First Steps on the Mainframe
First Steps on the Mainframe
There is something deeply humbling about working with a mainframe for the first time. Not because it is hard — though it is — but because you realise how much of the world silently depends on these machines.
The silence around z/OS
Nobody talks about mainframes. In university nobody mentions them. In job postings they appear rarely. And yet the majority of global banking transactions, airline reservations, and insurance records run on IBM Z systems. Every day. Without drama.
That silence is not because mainframes are irrelevant. It is because they just work.
COBOL is not a joke
When people find out I write COBOL they laugh. I used to laugh too. Then I actually read COBOL code.
COBOL is verbose, yes. But it is also readable in a way that almost no other language is. Business logic written in COBOL in 1985 can be understood by a non-programmer in 2026. Can you say the same about your microservice spaghetti?
The language was designed for clarity and longevity. It achieved both.
What I got from the IBM Z Xplore program
The IBM Z Xplore learning path forced me to actually sit with the tooling — JCL, ISPF, SDSF, z/OSMF. Not to watch videos about it, but to type commands and see what happens.
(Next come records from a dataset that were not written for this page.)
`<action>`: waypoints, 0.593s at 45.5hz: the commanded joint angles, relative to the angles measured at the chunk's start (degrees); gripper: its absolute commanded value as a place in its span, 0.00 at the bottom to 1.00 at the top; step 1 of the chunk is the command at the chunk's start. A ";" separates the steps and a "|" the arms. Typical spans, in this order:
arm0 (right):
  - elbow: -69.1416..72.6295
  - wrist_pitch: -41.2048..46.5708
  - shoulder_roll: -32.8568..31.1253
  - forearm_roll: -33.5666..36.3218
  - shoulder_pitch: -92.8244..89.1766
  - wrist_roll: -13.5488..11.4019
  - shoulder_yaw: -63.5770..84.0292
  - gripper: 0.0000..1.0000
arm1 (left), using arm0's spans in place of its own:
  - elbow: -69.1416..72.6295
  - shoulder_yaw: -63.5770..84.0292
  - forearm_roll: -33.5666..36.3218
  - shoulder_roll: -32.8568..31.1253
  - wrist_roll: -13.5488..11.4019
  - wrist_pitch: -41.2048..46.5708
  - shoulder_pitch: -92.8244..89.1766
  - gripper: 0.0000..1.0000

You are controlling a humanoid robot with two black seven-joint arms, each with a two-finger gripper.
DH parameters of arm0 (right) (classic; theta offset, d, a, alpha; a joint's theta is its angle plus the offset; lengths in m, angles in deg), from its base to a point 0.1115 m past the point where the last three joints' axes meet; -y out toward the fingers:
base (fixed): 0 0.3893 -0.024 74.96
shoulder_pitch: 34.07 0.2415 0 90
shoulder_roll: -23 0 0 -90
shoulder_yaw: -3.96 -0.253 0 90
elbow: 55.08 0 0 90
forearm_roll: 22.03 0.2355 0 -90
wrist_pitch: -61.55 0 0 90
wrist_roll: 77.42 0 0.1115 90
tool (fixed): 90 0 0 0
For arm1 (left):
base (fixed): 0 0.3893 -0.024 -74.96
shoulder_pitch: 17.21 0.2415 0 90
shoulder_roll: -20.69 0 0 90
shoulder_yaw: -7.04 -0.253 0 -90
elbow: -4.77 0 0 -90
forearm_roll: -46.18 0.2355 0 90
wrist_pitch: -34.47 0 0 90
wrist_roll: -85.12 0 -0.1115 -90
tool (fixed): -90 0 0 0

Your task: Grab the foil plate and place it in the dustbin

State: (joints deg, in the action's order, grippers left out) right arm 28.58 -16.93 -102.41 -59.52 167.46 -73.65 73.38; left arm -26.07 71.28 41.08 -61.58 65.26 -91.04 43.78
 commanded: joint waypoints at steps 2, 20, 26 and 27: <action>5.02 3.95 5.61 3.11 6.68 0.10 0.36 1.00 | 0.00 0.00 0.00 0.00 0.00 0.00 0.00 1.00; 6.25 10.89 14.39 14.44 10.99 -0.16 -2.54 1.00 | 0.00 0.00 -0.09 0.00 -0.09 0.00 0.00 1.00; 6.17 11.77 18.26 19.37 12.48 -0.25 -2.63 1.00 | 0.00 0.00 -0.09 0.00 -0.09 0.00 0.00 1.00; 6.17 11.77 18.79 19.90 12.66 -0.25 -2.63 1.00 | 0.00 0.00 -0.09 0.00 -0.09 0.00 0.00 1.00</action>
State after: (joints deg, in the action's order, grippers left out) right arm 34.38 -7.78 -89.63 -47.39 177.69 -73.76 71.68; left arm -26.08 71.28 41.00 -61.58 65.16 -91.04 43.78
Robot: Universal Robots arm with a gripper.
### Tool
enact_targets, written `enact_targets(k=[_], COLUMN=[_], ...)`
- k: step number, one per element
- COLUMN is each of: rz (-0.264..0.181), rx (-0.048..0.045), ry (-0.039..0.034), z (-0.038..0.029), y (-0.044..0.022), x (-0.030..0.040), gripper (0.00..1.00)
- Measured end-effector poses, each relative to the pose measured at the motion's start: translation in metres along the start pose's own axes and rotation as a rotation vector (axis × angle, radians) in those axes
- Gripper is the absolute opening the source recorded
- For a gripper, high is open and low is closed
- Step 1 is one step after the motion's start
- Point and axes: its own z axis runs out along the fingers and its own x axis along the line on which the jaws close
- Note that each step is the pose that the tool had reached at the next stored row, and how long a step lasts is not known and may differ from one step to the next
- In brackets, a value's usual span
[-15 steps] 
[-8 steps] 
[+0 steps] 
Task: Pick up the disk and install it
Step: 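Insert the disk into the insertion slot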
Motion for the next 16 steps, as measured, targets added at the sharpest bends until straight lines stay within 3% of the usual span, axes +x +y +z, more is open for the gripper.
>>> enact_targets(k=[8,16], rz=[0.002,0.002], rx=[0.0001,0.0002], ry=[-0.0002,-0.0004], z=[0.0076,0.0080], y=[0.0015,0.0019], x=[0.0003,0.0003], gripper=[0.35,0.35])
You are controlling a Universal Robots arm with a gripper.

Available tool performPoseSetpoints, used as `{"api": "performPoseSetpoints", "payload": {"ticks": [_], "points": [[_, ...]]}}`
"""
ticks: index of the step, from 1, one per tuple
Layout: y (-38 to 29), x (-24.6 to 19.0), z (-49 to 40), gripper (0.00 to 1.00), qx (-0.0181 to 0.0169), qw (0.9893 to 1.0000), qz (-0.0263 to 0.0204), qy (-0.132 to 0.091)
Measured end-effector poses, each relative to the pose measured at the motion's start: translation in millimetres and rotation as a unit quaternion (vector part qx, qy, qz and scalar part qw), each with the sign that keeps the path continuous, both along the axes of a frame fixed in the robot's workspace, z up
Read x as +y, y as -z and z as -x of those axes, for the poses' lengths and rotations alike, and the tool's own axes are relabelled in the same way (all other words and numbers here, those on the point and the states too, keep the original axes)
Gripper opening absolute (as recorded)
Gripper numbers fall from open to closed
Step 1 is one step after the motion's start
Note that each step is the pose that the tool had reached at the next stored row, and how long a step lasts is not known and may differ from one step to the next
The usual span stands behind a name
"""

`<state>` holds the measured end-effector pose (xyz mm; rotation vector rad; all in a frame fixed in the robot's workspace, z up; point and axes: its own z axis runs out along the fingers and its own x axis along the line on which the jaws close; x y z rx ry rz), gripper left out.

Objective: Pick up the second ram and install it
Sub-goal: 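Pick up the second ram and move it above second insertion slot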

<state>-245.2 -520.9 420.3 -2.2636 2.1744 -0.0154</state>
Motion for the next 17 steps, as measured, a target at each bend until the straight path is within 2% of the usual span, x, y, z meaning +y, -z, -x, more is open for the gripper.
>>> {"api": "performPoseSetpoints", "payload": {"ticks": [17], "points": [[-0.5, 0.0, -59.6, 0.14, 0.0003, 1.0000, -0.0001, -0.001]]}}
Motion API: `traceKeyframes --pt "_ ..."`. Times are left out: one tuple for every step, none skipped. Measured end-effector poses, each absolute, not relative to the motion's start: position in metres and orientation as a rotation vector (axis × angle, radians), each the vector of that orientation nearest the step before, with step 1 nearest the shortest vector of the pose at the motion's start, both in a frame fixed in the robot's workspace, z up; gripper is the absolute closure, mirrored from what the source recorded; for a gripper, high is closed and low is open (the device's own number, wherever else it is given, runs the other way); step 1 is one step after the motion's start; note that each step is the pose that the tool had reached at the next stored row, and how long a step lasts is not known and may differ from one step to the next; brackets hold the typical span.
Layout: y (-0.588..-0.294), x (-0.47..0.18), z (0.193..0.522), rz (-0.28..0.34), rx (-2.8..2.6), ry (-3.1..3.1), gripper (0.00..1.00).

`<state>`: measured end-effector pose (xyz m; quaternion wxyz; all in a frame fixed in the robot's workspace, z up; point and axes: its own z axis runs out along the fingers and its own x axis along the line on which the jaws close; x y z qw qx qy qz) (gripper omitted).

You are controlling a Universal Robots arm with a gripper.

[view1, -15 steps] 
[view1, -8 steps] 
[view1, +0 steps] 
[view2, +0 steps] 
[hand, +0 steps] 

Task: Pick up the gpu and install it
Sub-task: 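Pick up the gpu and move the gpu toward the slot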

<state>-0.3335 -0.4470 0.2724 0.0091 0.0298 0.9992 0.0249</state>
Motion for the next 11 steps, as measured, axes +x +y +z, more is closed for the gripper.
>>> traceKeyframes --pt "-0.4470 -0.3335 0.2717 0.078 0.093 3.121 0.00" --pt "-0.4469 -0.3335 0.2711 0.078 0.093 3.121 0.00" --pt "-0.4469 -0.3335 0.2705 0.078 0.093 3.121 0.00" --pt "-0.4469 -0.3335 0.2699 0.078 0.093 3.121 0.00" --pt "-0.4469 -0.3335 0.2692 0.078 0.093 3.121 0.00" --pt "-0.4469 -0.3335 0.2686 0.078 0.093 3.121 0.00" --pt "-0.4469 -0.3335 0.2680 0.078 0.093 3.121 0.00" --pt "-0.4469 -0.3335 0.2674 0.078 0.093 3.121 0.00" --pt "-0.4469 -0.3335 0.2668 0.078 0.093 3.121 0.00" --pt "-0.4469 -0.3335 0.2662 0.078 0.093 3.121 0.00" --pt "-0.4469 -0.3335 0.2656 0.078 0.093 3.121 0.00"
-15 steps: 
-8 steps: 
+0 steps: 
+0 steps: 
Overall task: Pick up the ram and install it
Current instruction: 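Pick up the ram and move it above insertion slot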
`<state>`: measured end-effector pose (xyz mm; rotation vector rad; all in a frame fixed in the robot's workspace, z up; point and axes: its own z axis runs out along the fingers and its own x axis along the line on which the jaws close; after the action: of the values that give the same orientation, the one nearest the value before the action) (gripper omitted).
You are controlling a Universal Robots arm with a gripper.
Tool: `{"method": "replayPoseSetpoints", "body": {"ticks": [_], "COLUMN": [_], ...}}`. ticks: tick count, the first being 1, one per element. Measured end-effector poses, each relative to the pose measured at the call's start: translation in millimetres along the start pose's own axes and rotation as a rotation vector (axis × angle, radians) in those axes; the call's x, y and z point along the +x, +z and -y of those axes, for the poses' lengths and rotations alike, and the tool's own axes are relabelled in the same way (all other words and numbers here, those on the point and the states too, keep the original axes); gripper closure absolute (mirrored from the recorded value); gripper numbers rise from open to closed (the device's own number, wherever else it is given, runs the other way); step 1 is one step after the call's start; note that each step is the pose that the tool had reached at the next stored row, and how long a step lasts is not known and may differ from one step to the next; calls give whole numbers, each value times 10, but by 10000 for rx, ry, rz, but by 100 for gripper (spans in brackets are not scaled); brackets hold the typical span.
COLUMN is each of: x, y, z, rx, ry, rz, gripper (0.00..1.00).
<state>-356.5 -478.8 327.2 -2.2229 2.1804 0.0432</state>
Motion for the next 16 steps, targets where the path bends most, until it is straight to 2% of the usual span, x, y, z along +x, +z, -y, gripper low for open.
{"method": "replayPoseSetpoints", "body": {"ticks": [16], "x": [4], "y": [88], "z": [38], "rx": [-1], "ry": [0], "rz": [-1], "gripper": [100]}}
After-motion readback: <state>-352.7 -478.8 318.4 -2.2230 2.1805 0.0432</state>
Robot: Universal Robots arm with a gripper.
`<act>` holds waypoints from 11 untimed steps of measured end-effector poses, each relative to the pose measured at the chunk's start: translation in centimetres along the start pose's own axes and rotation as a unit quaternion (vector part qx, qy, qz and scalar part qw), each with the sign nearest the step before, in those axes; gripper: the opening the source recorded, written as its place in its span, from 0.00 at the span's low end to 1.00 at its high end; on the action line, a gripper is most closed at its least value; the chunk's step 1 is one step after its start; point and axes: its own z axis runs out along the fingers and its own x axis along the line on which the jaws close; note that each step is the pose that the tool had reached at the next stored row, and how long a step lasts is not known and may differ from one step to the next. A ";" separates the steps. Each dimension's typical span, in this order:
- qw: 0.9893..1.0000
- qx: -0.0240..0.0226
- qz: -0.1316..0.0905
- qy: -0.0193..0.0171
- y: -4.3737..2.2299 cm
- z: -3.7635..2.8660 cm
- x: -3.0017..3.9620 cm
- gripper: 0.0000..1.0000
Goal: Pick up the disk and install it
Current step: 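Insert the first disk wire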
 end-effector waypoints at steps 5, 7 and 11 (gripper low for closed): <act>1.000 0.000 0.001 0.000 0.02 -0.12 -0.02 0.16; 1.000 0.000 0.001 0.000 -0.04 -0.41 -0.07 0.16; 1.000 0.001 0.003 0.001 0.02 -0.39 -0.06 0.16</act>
Getting the All Star badge meant completing tasks across multiple disciplines: COBOL, Assembler, Rexx, and z/OS operations. It changed how I think about system-level software entirely.
Why it matters to me
I care about bare metal. I care about understanding what the machine is actually doing. Mainframes are the extreme end of that: hardware and software co-designed over decades to be reliable, fast, and verifiable.
If you have never touched a mainframe, I genuinely recommend trying. Your perspective on computing will shift.